UW News

June 6, 2002

Cutting down on caffeine?

This morning you decided to skip all the cups of coffee that have been a part of your life for a long time. Whether you were trying to be healthier, beat an upset stomach or avoiding feeling jumpy during a presentation at work, you were full of good intentions. Now, in the middle of the afternoon, your head hurts, you feel sluggish and you suspect that your brain is just not working very well.

What’s really frustrating is that you just may be right, according to Dr. Stephen Dager, professor of psychiatry and behavioral sciences and of radiology at the UW. Dager, who admits to drinking copious amounts of coffee daily, has done imaging studies on the effects on the brain of caffeine withdrawal through the UW Diagnostic Imaging Sciences Center and the Center for Anxiety and Depression.

“Caffeine has a lot of interesting effects on the brain, including a reduction in blood flow. It also increases brain metabolism and energy utilization, thus accelerating brain activity,” Dager says. “The reduction in blood flow is why a lot of headache relief compounds contain caffeine in their formulas. Its effects on accelerating brain activity are why you feel more alert after a cup of coffee.”

Caffeine withdrawal, however, makes many people feel more irritable, less sociable and less able to concentrate. Stopping caffeine abruptly also causes headaches due to a resulting rebound in blood flow to the brain.

“Caffeine is the most widely consumed psycho-stimulant in our society,” Dager says. “It is also a drug, and as a drug it has withdrawal symptoms.”

The addictive nature of caffeine isn’t a good reason in itself to avoid caffeine, unless you suffer from a certain limited range of health problems, such as panic disorder or other anxiety problems. Caffeine has also been implicated in the formation of breast cysts in some women.

“People who are prone to anxiety or panic attacks tend to be sensitive to caffeine,” Dager says. “I frequently evaluate people who have severe panic or anxiety and are still drinking buckets of coffee. Before I start thinking about starting them on a medication, I always recommend that these people discontinue caffeinated products, including coffee, tea, many soft drinks and chocolate, to see if that relieves or reduces their anxiety.”

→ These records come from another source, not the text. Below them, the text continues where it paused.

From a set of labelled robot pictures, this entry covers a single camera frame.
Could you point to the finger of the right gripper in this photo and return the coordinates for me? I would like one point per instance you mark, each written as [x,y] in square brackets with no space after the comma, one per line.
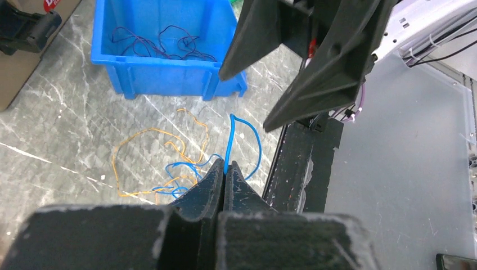
[262,27]
[348,33]

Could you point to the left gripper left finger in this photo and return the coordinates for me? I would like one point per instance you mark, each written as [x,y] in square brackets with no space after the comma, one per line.
[180,235]

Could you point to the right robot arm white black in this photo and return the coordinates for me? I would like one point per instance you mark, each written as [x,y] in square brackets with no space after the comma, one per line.
[414,29]

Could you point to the tan open toolbox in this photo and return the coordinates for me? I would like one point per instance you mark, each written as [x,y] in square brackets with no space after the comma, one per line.
[27,29]

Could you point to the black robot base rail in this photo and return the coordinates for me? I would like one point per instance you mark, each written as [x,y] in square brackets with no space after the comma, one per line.
[300,172]

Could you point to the blue plastic bin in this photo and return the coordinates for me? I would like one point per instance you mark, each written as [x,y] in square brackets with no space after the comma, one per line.
[168,48]

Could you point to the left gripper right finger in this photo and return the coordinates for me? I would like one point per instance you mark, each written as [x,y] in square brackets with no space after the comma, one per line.
[252,235]

So what’s a jumpy coffeehouse patron to do? An abrupt drop in caffeine levels could leave you with a headache, irritable and distracted.

“When we were doing our studies on caffeine, we asked people to go on a caffeine holiday,” Dager says. “It was easier for some individuals to cut back gradually, first by reducing the cups of coffee and tea they had every day, and then, for some people, drinking decaf coffee or tea, which still contain a very small amount of caffeine. This can be a convenient way to reduce caffeine intake while still having the taste and preserving that social ritual that goes along with coffee drinking.”

If you find that you just can’t quit drinking coffee, there are no other clearly identified reasons that you should do so.

“The main thing is to be aware that one cannot abruptly stop caffeine without the risk of experiencing some mildly to moderately obnoxious withdrawal symptoms,” Dager says. “The magnitude and duration of withdrawal appears to be closely associated with the amount of caffeine you habitually consumed.”